About the Fluid Dynamics Group
The objective of the Fluid Dynamics group at QUT is to solve real-world problems using Computational methods (CFD) in traditional High Performance (HPC) and next gen ‘Cloud Computing’ environments. The Fluid Dynamics group aims to promote the application of CFD to design and optimisation to our industrial partners with the goal of preparing QUT’s real-world students for a more complex future.
The workgroup is focussed on engaging with the constant improvement of computer capabilities along with the improved numerical methods and techniques of leading edge CFD technologies. Modern CFD can be applied to relatively complex geometries. Despite the progress made, the solution of some highly complex fluid flows remains beyond the present capabilities and compromises between physics and numerics are still needed. This is especially true in the Fluid Dynamics workgroups areas of expertise: non-Newtonian flows, unsteady flows, coupled phenomena between fluid mechanics and other mechanisms (multi-phase flows and particle tracking, fluid structure interactions, optimization, and design under uncertainties, etc.).
The interdisciplinary nature of fluid dynamics, multiphysics, and multi-scale modelling has also lead to strong collaboration opportunities with the other disciplines within the LAMSES group, QUTs School of Mathematics and our industry and research partners in Australia and abroad.
The research work of the Fluid Dynamics group ranges from the design, application, and demonstration of novel computational technologies and frameworks to the analysis of complex flow. We address problems encountered in mechanical engineering, energy generation, industrial, heat and mass transfer and biomedical applications. Our group has a strong focus on emerging fields such as meshfree methods for bio-medical applications and has a number of in-house codes.
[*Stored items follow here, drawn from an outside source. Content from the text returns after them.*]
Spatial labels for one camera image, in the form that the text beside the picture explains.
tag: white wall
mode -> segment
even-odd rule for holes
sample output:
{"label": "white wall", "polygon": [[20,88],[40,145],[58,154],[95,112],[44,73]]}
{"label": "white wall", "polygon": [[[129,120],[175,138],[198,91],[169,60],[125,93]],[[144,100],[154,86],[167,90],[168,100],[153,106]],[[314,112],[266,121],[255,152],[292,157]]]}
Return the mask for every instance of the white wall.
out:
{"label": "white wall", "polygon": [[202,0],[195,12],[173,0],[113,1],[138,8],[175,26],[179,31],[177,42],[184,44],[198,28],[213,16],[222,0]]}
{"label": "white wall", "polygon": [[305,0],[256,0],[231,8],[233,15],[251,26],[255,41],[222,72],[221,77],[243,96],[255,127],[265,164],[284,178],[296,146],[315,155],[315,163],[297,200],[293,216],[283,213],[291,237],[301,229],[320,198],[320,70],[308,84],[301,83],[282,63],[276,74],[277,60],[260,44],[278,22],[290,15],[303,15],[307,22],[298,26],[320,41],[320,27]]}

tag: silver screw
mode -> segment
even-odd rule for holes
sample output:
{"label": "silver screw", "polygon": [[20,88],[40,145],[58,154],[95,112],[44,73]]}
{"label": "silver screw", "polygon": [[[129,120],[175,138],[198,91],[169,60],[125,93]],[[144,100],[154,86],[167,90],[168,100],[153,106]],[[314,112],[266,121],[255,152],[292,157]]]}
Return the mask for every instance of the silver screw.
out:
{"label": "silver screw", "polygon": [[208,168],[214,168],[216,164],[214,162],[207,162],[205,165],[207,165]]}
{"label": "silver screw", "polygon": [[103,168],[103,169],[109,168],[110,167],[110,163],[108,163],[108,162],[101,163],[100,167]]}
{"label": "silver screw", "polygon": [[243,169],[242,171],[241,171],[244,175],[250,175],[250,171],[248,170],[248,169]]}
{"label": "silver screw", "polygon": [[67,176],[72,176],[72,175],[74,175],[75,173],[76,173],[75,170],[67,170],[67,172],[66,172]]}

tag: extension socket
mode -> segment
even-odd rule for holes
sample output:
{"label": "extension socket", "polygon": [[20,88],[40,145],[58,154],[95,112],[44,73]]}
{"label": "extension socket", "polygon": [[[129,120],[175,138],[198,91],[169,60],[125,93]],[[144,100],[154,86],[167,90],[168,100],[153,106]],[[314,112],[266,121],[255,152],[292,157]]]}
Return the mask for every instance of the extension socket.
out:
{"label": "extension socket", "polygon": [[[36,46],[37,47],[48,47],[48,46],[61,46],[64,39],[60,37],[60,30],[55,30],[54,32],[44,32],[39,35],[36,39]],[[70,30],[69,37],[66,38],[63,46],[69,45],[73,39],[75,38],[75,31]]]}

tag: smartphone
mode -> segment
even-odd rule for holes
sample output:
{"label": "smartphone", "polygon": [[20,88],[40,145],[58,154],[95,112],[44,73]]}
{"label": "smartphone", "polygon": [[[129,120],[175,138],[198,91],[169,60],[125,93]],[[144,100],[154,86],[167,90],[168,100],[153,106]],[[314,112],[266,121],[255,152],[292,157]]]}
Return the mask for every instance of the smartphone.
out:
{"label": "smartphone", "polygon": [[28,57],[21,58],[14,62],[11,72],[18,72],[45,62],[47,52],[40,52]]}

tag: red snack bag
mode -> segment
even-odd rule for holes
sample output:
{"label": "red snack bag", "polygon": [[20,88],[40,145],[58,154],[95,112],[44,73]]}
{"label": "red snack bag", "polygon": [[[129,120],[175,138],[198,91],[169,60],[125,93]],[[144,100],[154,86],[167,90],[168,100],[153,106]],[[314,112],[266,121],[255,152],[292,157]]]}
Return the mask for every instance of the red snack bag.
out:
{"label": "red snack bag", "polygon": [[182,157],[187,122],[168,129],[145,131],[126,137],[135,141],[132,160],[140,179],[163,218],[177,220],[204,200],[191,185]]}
The research group has an important focus on real world problems such as particle modelling, through diverse applications from human lungs to heat exchangers and ventilation systems. To complement our Fluid Dynamics work and to provide robust and reliable design of mechanical systems under uncertainties, advanced non-intrusive spectral methods are developed and applied in collaboration with our international partners.